The primary focus of the paper will be a technical manager's views of the various agreements and contracts that sequentially evolve in the development of oil and gas properties. The author's perspective is from an independent's view as distinguished from a major integrated oil company's or a very large independent (such as Anadarko, Apache, or Devon). 1

I. Geographical/Geological

An oil and gas company must first select the target geographical/geological areas, e.g., East Texas, South Texas, Permian Basin, South or North Louisiana (totally different geology), Mid-continent (Oklahoma), Appalachia, California, and the Rocky Mountains. Few smaller companies ($100 million to $500 million) will have expertise in more than two, or at most, three areas.

Nine states will provide at least 85% of all drilling activity.

Generalized trend economics for a given area can now be calculated rapidly by sorting wells drilled by year and geological formation. A typical production profile can be developed from time-zero plots (an averaging technique that permits wells coming on production at different times to be adjusted to a common starting time).

Trend economics are not accurate enough to assess a particular prospect, but it is a helpful tool in selecting an area of interest or condemning an area.

II. Budget

An oil and gas company in today's volatile price environment should not commit more than 60% of its cash flow for new drilling. Rapid swings in prices can cause a company with a 90% - 100% commitment to drill on borrowed money. This is not a healthy practice.

Overall, the industry's typical target return for drilling activity is $2 of net cash flow per $1 invested. Generally this will net about a 12% to 16% rate of return and a payout of 3 to 5 years.

A good balance is for a company to commit no more than 10% of its budget to high-risk, high-return prospects with an overall target in the 40% to 60% probability of success ("POS") range. Selection of only high POS prospects will likely preserve capital but will provide marginal returns.

III. Target Mix: Acquisitions and Drilling

Oil and gas companies have a broad spectrum of philosophies, ranging from pure drilling to solely acquisitions. Drilling should provide higher returns than acquisitions. Many companies that participated only in acquisitions have not survived, so this activity is more difficult than is often perceived.

The best is a targeted mix of drilling and acquisitions, but the two activities are vastly different and require different technical skills.
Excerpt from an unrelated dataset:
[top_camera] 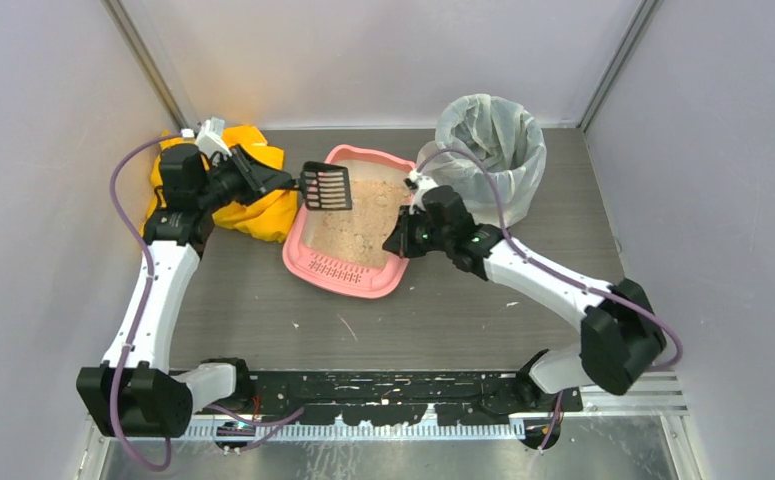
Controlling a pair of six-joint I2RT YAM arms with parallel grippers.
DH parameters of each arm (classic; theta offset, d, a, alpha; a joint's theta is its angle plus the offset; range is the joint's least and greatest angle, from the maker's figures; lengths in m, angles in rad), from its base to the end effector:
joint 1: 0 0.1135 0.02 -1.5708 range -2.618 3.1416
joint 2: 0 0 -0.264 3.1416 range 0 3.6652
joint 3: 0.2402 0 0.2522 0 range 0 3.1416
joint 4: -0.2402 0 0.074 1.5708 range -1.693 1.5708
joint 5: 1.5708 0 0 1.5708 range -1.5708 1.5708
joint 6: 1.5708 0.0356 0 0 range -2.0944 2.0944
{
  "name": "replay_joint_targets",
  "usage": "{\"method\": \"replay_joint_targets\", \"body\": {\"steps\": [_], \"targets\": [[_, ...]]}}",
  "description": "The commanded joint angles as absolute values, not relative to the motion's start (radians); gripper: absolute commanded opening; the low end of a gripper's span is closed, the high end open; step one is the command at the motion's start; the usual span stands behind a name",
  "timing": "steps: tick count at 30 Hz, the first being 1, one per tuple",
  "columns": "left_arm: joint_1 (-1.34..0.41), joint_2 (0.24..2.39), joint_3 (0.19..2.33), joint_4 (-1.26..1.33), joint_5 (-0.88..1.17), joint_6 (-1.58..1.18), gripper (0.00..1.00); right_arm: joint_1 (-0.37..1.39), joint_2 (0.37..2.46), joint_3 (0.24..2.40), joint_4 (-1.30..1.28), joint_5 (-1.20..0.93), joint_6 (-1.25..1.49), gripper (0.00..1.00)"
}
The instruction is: Clean the litter box
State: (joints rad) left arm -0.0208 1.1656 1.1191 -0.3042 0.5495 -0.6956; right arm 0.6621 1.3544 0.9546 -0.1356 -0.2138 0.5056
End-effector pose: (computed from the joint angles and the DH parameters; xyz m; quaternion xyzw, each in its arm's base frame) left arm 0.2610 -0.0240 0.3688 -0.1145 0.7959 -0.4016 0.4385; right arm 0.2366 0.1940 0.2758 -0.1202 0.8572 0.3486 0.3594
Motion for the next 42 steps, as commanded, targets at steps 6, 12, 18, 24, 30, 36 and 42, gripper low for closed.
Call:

Good exploration managers are not likely to be good at acquisitions, and acquisition managers are likely not good at exploration.
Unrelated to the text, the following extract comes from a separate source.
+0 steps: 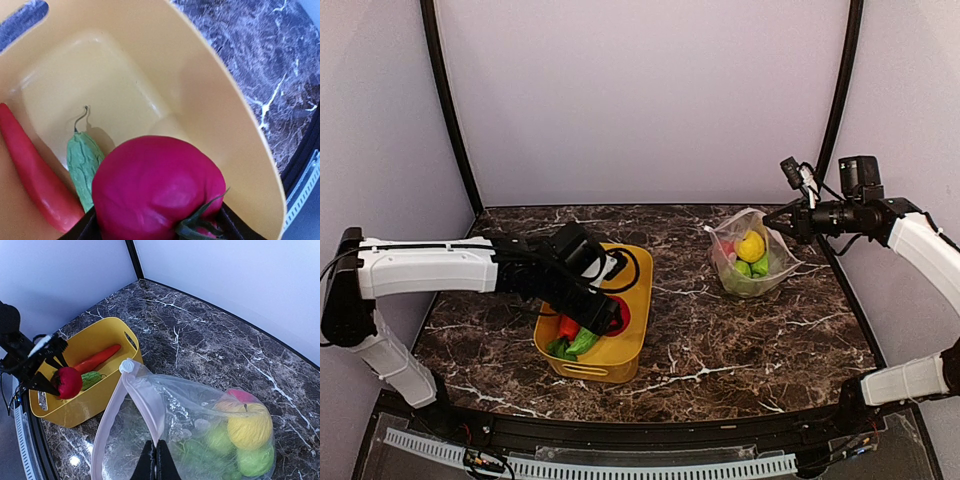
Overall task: Place the food in the zip-top bag and seal the zipper
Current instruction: Pick up the fake fruit from the bin, then place the fake fruit in the zipper food storage bag.
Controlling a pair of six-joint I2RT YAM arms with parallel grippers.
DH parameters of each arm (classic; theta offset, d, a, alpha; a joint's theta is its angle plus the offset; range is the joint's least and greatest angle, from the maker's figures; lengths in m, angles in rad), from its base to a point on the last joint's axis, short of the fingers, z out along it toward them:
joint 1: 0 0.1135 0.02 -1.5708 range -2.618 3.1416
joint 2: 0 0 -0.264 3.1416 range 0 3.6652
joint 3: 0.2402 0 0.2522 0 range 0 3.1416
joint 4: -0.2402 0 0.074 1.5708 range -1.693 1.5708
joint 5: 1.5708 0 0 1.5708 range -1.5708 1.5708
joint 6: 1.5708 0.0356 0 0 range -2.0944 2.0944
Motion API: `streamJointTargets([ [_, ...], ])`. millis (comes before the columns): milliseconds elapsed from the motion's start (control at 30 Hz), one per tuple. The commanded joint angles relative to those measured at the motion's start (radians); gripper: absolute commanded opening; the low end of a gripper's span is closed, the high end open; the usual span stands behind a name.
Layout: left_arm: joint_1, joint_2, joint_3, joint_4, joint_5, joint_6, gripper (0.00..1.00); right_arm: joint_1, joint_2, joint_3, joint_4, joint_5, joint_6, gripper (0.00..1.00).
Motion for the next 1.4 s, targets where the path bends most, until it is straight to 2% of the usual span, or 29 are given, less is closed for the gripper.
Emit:
streamJointTargets([
  [0, -0.01, -0.132, 0.016, -0.021, -0.029, 0.005, 0.43, -0.001, -0.01, 0.019, 0.007, 0.009, 0.0, 0.0],
  [133, -0.037, -0.178, 0.016, 0.038, -0.027, 0.003, 0.42, 0.003, 0.0, 0.056, -0.007, 0.012, -0.003, 0.0],
  [233, -0.049, -0.191, 0.029, 0.138, 0.074, 0.011, 0.42, 0.021, 0.045, 0.121, -0.066, 0.014, -0.028, 0.0],
  [333, -0.078, -0.188, 0.084, 0.247, 0.105, 0.013, 0.37, 0.051, 0.083, 0.173, -0.116, 0.024, -0.044, 0.0],
  [600, -0.144, -0.07, 0.258, 0.473, 0.122, 0.043, 0.35, 0.134, 0.137, 0.304, -0.235, 0.089, -0.072, 0.0],
  [900, -0.164, 0.201, 0.544, 0.452, 0.032, 0.04, 0.33, 0.173, 0.137, 0.346, -0.29, 0.107, -0.072, 0.0],
  [1100, -0.164, 0.357, 0.721, 0.359, -0.028, 0.061, 0.31, 0.183, 0.121, 0.349, -0.291, 0.104, -0.058, 0.0],
  [1367, -0.164, 0.442, 0.786, 0.301, -0.131, 0.088, 0.3, 0.186, 0.117, 0.376, -0.313, 0.102, -0.044, 0.0],
])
This translates to a simple budgeting exercise. Assuming an oil company can obtain a 2-to-1 return, at least 50% of net cash flow at the property level must be reinvested for the reserves to stay even. If debt service requires more than 50% of the cash flow, the company will likely shrink in size and value.

IV. Risk Profile

The risk profile or POS of drilling wells in the U.S. ranges from only 10% up to 90%. Generally the higher risk prospects are expected to provide higher returns and the lower risk prospects are expected to provide more conservative returns.
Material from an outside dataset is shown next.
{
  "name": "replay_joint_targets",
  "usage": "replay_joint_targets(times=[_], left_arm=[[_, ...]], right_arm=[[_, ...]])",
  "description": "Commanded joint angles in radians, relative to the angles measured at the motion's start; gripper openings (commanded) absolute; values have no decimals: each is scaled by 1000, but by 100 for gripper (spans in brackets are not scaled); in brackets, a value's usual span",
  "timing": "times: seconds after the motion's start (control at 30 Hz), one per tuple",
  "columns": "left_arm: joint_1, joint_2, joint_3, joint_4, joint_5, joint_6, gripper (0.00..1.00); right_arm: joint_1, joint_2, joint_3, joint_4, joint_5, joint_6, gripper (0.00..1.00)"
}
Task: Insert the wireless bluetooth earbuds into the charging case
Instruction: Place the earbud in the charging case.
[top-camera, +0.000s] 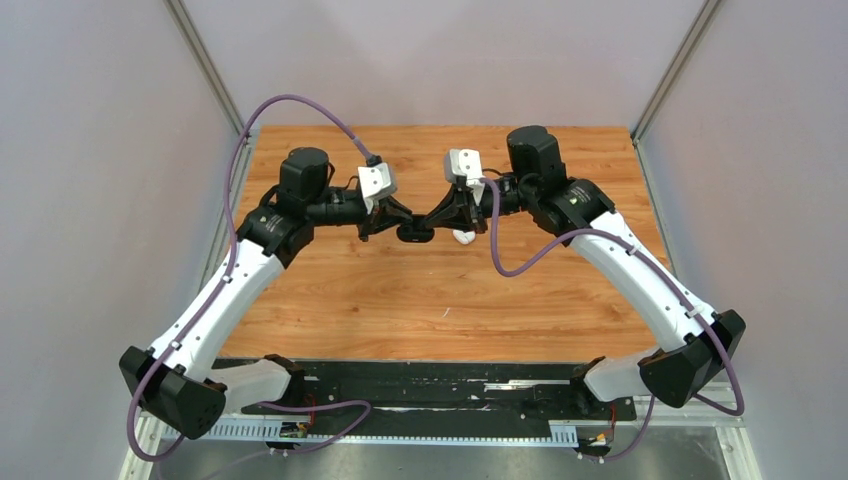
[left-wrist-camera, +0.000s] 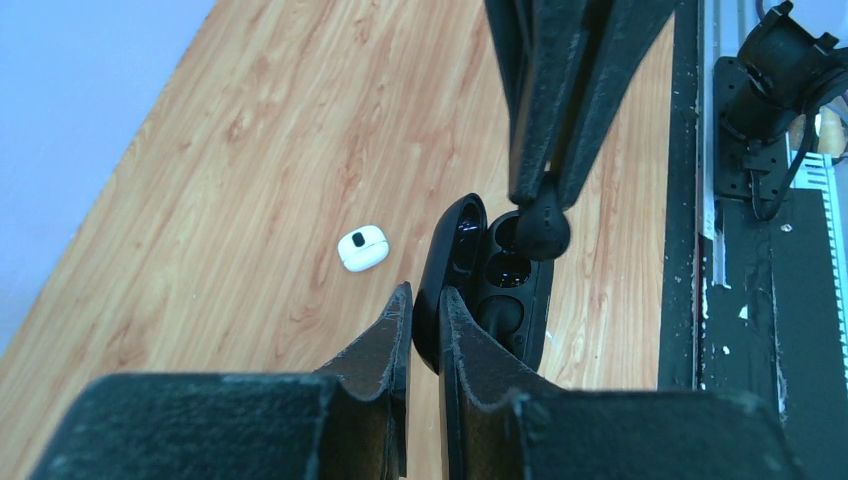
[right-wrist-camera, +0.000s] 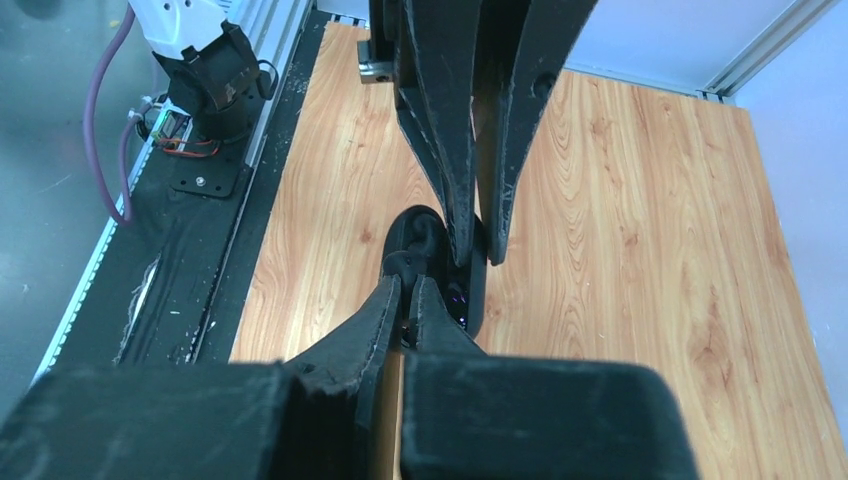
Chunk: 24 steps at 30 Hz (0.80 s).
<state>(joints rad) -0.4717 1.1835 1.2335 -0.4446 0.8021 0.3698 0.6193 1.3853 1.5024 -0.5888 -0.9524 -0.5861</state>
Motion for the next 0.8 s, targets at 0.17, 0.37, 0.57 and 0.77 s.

Three dimensional (3-D) seismic, which became a predominate seismic tool beginning in about 1990, greatly enhanced exploration and likely moved the typical drilling program from 25% POS to 50% or 60% POS. However, new problems developed with 3-D--the surveys are very expensive and explorationists frequently attempt to use 3-D past the tool's resolution ability.

V. Investment Structures (or Investment Vehicles)

All oil and gas investments must be made in some form or "vehicle." The most common and familiar form of ownership (particularly of minerals/royalty) is individual or sole proprietor, followed by publicly held corporations. All transactions must be recorded for federal income tax purposes and identified by a tax number assigned by the Internal Revenue Service. The Social Security number is used as the tax I.D. number for individual ownership. An attorney experienced with forming any particular business vehicle should be consulted in all situations.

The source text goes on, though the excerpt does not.